Read the data below. Every line holding the string "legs" must be copied.

▶ _Data_

####################

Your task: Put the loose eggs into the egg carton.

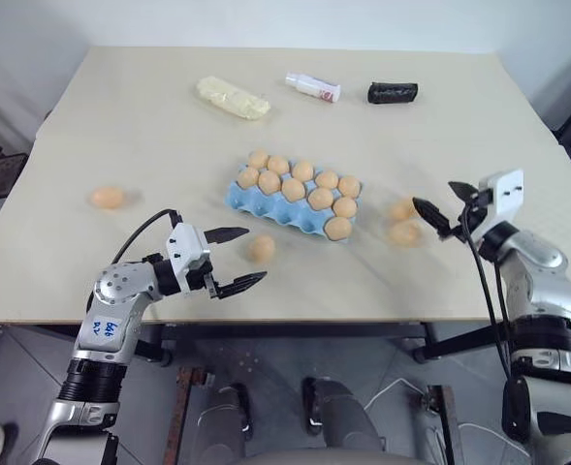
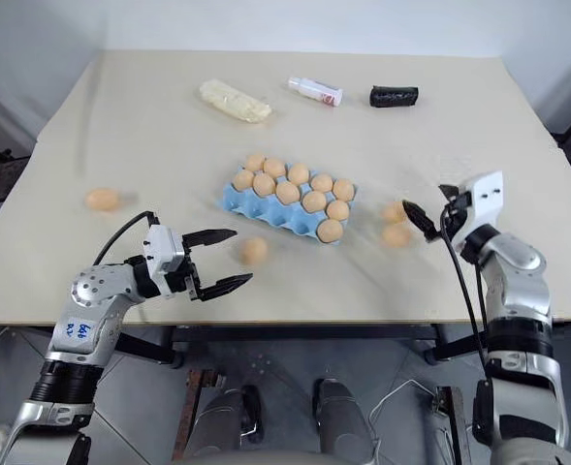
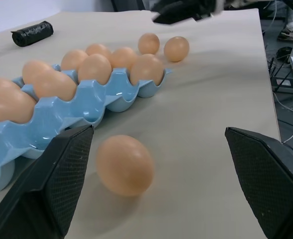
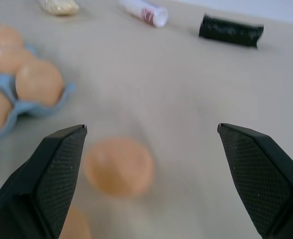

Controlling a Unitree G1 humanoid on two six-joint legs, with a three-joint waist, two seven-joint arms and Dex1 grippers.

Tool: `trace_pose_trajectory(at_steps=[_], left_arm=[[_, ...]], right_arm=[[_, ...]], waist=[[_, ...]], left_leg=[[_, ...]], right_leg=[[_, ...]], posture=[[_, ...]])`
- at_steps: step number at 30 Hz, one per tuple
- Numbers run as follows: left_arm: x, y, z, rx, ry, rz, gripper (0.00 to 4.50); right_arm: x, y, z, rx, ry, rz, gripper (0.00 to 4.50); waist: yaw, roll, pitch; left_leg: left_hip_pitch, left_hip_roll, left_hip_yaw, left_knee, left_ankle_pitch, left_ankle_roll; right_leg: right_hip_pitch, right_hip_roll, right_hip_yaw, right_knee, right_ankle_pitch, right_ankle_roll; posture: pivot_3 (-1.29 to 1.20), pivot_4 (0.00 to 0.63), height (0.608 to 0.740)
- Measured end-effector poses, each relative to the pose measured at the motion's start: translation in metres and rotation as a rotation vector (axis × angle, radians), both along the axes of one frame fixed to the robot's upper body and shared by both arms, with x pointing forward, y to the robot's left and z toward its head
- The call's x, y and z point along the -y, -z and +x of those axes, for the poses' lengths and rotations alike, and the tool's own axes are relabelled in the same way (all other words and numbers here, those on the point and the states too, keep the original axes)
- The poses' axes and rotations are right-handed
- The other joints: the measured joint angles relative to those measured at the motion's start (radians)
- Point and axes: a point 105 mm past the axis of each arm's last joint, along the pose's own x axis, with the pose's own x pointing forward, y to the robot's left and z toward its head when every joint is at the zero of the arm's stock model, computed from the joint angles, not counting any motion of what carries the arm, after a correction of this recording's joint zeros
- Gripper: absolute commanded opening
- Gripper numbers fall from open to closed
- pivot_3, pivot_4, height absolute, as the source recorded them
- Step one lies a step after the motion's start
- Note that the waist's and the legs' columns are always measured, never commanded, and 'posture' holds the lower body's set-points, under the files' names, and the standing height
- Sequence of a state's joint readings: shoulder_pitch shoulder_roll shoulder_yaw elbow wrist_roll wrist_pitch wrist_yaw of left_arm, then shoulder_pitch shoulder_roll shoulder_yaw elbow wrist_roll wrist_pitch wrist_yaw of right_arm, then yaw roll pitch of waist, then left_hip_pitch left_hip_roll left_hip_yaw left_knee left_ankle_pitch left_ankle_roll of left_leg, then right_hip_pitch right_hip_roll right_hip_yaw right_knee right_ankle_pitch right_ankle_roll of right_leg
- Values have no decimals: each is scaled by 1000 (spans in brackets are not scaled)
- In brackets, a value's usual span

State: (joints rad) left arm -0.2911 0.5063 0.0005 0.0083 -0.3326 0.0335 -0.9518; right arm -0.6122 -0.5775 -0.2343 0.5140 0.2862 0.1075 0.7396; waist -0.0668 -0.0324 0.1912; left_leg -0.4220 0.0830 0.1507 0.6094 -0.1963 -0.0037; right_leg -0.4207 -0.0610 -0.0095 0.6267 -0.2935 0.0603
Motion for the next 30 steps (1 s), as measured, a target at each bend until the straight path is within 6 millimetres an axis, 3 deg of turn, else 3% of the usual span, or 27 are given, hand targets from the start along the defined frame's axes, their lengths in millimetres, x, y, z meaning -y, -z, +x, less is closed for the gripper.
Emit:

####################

▶ _Task output_
Controlling a Unitree G1 humanoid on two six-joint legs, with a three-joint waist, two seven-joint arms and Dex1 grippers.
- Note that the waist's and the legs' columns are always measured, never commanded, and 'posture' holds the lower body's set-points, under the files' names, and the standing height

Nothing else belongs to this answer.